Being a grand mother is indeed a joy beyond measure…. and being blessed to experience both an aging parent and growing young ones together is a double joy, one that I am infinitely grateful for. There is something indescribably precious about witnessing the beginning years of life, and the ending years of life, hand in hand. Learning from both, feeling tenderly protective of both, marveling at the mystery of Life itself as it flows through our bodies, young and old.

Blessed be.

A summer update: steps along the journey of caring for an elderly parent

We’ve noticed a shift in my almost 89-year-old mum in the last couple of weeks. Suddenly, she seems older, frailer. She’s feeling it too.  She talks more frequently about feeling like she’s on the way out. She expresses how she just can’t seem to find her energy, and doesn’t know who she is anymore. Her level of forgetfulness is definitely worsening. We have honest conversations about death, and choices. I give her lots of hugs.

Our visits to the doctor are getting more frequent. We’re investigating how her heart is functioning. A new round of tests and specialists. And in the midst of this, a move to a new care home this week. Her current place is just a bit too far from us, and it’s on a busy street, the sound of traffic bothers her. Her new home is only a few minutes away from us, with a lovely quiet back yard that looks out onto a field of beautiful trees. She finds so much solace and peace in nature. A lovely living room with the type of furniture that reminds her of home back in England, with a piano she can play.

It’s a big decision, the upheaval of a move when she is already frail, and has experienced so much change in the last six months since her husband died. And yet, in spite of how she is feeling, she is up for it, which gives me hope.

I spend time with my granddaughters, and watch them grow and change, delighting in the new persons they are becoming, and mourning just a tad the little girls they used to be. With my mum, it’s the opposite… she becomes more childlike, more dependent, and there is more mourning than delight in watching her change.  And yet, I remind myself, this is just the natural rhythm of life… and all I can do is be lovingly present for it, in whatever stage, and adapt to what is needed of me to support what is happening.

It’s a bit scary sometimes, to be so needed by her. I go away for a few days and she misses me terribly.  Tells me she feels like she can’t function without me, that I’m her other half. We have some short week-long trips away planned this summer, a dear friend’s daughter’s wedding in Boston, our yearly pilgrimage to the Yuba river. I worry a bit. Am I doing the right thing by going away? Can I, should I, do I want to, put my own life on hold? It’s hard to know… and so I take it one day at a time, being grateful for this bitter sweet time with her, loving her, being gentle with myself, and trusting that I will know what to do at each turn of the corner on this journey we are walking together.

Hovering on the brink of overwhelm

I’m flying to San Diego tomorrow morning for an afternoon of prep with my co-trainer Rosanna Balistreri, followed by a full day of training on Saturday, our inaugural workshop for CITA– our newly formed interpreter training collaborative. I’m trying to coordinate moving my mum to a new nursing home (another story), get her to a Dr’s appointment this afternoon, get a haircut, arrange for her visit to a cardiologist while I am gone, and of course, pack, do laundry, squeeze in a few important phone meetings, etc. And I’m writing a blog post!

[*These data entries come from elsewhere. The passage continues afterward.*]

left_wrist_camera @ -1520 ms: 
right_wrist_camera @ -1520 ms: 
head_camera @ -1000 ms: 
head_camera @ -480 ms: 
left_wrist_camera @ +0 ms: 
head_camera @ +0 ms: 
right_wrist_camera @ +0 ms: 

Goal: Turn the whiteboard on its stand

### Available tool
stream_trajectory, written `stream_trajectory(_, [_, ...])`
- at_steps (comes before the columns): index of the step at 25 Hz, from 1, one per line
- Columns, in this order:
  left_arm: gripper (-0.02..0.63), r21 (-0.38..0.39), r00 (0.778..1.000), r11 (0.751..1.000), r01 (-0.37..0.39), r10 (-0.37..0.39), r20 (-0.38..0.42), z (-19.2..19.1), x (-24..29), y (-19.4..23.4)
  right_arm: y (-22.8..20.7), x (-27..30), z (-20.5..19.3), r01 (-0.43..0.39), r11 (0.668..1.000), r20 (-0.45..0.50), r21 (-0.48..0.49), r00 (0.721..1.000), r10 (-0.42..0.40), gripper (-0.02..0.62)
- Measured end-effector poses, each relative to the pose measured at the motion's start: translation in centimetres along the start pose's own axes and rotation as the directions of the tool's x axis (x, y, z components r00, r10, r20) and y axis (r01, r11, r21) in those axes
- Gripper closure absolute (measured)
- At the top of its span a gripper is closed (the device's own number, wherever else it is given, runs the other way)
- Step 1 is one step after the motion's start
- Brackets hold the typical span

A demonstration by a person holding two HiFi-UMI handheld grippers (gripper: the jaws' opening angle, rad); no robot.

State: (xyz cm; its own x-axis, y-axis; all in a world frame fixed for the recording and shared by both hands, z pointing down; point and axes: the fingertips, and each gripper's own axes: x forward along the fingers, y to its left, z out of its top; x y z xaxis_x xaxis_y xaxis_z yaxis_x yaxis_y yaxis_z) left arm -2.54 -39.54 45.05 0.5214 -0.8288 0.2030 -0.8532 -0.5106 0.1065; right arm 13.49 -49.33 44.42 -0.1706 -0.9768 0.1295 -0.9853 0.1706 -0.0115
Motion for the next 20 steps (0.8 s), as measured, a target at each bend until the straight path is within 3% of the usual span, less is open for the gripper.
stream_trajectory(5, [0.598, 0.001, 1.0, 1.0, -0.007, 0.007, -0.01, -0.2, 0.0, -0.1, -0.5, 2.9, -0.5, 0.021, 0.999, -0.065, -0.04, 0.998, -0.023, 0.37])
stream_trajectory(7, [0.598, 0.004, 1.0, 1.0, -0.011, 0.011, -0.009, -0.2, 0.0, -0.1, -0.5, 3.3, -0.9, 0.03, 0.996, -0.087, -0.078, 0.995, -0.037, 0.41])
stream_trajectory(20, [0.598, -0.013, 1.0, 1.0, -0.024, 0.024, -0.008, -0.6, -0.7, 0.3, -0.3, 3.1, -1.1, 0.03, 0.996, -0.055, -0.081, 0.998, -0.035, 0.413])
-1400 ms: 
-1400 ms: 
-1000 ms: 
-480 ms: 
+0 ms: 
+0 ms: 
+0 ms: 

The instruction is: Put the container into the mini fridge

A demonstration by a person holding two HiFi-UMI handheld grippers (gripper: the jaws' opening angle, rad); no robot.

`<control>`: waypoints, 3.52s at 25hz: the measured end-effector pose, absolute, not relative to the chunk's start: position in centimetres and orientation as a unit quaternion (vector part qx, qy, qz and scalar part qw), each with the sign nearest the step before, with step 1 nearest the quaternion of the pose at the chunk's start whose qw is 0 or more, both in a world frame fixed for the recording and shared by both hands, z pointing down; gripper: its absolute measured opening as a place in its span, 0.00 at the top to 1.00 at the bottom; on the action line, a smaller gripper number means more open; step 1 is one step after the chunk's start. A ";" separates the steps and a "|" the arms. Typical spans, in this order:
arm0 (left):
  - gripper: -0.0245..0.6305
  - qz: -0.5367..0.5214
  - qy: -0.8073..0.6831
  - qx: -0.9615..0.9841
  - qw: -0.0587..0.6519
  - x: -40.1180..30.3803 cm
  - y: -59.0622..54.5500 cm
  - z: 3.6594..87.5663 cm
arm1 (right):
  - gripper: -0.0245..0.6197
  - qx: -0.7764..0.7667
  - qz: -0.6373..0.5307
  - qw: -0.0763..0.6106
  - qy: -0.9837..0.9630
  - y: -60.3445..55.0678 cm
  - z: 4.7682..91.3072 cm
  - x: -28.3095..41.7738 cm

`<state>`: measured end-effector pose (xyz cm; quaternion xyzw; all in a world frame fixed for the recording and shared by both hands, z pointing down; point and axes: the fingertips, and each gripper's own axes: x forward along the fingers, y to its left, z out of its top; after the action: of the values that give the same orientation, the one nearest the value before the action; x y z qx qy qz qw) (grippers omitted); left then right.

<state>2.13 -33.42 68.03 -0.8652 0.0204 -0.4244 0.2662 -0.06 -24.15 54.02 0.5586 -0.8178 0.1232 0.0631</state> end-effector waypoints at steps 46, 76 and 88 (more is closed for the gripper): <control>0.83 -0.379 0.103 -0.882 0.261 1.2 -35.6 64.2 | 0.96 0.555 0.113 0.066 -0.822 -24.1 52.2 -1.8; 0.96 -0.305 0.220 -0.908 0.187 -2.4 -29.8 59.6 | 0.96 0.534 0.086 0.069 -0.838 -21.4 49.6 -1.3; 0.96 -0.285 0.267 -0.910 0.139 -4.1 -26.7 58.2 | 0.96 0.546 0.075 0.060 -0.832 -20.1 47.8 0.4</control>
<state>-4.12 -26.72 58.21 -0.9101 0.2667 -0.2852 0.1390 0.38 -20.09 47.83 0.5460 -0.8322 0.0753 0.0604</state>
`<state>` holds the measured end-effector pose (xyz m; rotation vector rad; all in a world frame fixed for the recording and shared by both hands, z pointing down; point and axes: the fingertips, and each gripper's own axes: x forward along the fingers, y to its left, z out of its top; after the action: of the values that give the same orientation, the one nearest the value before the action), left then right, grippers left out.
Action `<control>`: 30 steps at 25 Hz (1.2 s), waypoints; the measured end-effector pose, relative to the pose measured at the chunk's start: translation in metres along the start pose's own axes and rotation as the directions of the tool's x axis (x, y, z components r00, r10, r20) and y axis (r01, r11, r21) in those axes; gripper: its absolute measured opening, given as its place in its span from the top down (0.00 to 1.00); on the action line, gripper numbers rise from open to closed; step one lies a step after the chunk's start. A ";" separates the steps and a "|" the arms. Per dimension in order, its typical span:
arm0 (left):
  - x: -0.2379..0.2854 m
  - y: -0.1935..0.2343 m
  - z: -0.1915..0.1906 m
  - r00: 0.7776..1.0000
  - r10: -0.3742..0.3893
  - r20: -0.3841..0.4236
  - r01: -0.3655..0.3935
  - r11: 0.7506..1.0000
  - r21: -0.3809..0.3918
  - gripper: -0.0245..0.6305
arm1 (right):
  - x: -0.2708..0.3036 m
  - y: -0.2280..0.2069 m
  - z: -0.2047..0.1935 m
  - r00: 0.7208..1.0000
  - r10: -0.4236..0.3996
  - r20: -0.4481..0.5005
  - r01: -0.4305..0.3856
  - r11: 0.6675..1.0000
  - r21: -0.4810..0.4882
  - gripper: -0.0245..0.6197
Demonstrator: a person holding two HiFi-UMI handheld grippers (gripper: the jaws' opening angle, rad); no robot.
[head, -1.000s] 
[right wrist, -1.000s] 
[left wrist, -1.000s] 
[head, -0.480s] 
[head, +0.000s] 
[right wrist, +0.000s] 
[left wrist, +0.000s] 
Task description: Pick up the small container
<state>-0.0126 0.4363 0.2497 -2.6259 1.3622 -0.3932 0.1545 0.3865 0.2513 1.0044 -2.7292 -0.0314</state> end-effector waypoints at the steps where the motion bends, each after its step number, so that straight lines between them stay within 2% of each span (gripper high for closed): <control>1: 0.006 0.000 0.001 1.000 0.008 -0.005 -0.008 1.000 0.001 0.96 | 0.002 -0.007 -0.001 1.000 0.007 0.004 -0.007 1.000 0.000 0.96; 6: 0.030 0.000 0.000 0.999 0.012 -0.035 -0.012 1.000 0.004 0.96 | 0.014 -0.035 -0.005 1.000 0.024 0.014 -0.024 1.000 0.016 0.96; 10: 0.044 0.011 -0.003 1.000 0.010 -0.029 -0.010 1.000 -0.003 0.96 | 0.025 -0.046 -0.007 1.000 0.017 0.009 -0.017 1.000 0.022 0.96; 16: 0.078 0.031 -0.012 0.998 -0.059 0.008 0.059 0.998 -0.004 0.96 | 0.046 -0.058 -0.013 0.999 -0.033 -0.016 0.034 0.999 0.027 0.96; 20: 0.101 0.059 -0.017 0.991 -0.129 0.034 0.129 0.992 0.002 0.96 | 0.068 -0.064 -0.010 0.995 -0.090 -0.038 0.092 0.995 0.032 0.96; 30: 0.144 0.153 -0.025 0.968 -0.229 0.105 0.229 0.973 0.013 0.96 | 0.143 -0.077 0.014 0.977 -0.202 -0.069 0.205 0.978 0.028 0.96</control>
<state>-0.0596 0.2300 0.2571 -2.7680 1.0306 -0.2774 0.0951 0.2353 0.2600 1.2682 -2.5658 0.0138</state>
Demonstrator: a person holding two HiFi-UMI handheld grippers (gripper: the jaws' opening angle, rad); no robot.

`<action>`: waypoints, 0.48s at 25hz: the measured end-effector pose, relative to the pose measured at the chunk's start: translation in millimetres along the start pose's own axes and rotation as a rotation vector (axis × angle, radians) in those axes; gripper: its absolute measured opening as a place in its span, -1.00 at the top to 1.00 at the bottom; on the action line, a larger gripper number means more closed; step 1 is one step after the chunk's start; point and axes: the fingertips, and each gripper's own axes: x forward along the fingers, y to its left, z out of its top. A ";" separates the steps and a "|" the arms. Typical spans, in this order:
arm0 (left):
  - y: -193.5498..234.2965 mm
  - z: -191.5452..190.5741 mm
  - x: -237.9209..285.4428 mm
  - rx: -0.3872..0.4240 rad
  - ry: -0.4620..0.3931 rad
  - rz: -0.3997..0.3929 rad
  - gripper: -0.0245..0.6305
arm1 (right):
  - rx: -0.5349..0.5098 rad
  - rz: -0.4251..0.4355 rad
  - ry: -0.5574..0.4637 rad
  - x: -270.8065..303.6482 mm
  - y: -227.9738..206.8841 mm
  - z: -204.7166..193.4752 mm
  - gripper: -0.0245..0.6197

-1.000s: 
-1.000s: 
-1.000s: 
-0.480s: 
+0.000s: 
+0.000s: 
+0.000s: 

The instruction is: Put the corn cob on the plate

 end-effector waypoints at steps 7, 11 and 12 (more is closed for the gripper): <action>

Come to think of it,  I’m not on the brink, I am in overwhelm! What to do?

As always, my first response (after I let my shoulders down from my ears!) is to stop, sit back and take a few deep breaths.  It’s always amazing to me how such a simple thing can be so powerful. The list of tasks is still there. Nothing has changed in terms of what needs to be taken care of. Yet somehow, I feel calmer, more in control. Those few breaths give me the space to step back and examine what lies before me with a bit more perspective.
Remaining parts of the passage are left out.